> Task goal: Extract every line of the material below and reproduce it faithfully.

> Collected data:
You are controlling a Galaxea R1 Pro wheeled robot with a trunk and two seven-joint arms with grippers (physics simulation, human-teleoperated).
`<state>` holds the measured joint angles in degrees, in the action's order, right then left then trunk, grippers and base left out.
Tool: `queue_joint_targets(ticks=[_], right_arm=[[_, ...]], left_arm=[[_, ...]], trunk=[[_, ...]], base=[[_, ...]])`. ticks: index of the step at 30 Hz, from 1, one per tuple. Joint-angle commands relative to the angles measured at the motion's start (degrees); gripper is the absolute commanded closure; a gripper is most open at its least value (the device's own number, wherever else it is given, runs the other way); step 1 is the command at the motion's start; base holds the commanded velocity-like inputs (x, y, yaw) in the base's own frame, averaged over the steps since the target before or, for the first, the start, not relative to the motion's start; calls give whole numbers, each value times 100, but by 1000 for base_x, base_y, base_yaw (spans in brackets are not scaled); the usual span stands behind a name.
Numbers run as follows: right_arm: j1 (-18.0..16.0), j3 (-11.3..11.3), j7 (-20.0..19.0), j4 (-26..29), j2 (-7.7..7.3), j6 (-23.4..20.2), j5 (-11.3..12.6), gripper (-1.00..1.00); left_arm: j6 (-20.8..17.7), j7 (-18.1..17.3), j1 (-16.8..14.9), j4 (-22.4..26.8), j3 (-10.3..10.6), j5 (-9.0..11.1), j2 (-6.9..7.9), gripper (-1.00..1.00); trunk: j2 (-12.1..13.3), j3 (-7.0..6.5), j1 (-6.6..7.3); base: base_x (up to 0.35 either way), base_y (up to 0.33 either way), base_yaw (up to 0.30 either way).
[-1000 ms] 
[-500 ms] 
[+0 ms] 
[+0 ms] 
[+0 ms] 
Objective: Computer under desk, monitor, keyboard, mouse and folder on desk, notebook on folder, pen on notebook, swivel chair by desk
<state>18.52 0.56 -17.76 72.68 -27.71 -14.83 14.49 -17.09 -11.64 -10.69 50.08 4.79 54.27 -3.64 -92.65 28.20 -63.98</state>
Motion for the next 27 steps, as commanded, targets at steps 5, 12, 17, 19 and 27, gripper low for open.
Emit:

> Answer to this problem:
You are controlling a Galaxea R1 Pro wheeled robot with a trunk and two seven-joint arms with grippers (physics simulation, human-teleoperated).
`<state>` holds the measured joint angles in degrees, in the action's order, right then left then trunk, grippers and base left out.
Tool: `queue_joint_targets(ticks=[_], right_arm=[[_, ...]], left_arm=[[_, ...]], trunk=[[_, ...]], base=[[_, ...]])`. ticks: index of the step at 30 Hz, from 1, one per tuple. Joint-angle commands relative to the angles measured at the motion's start (degrees); gripper is the absolute commanded closure; a gripper is most open at its least value (the device's own number, wherever else it is given, runs the other way); step 1 is the command at the motion's start; base holds the commanded velocity-like inputs (x, y, yaw) in the base's own frame, averaged over the steps since the target before or, for the first, the start, not relative to the motion's start; calls give whole numbers, each value times 100, but by 1000 for base_x, base_y, base_yaw (spans in brackets are not scaled); the usual span stands behind a name.
Numbers run as follows: right_arm: j1 (-18.0..16.0), j3 (-11.3..11.3), j7 (-20.0..19.0), j4 (-26..29), j2 (-7.7..7.3), j6 (-23.4..20.2), j5 (-11.3..12.6), gripper (-1.00..1.00); left_arm: j6 (-20.8..17.7), j7 (-18.1..17.3), j1 (-16.8..14.9), j4 (-22.4..26.8), j3 (-10.3..10.6), j5 (-9.0..11.1), j2 (-6.9..7.9), gripper (-1.00..1.00); trunk: j2 (-12.1..13.3), j3 (-7.0..6.5), j1 (-6.6..7.3); base: base_x (up to 0.35 either way), base_y (up to 0.33 either way), base_yaw (up to 0.30 either way).
[-1000 ms] 
[-500 ms] 
[+0 ms] 
[+0 ms] 
[+0 ms] 
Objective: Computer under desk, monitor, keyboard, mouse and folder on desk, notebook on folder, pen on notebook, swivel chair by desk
<state>18.52 0.56 -17.76 72.68 -27.71 -14.83 14.49 -17.09 -11.64 -10.69 50.08 4.79 54.27 -3.64 -92.65 28.20 -63.98</state>
Motion for the next 27 steps, as commanded, targets at steps 5, 12, 17, 19 and 27, gripper low for open.
Emit:

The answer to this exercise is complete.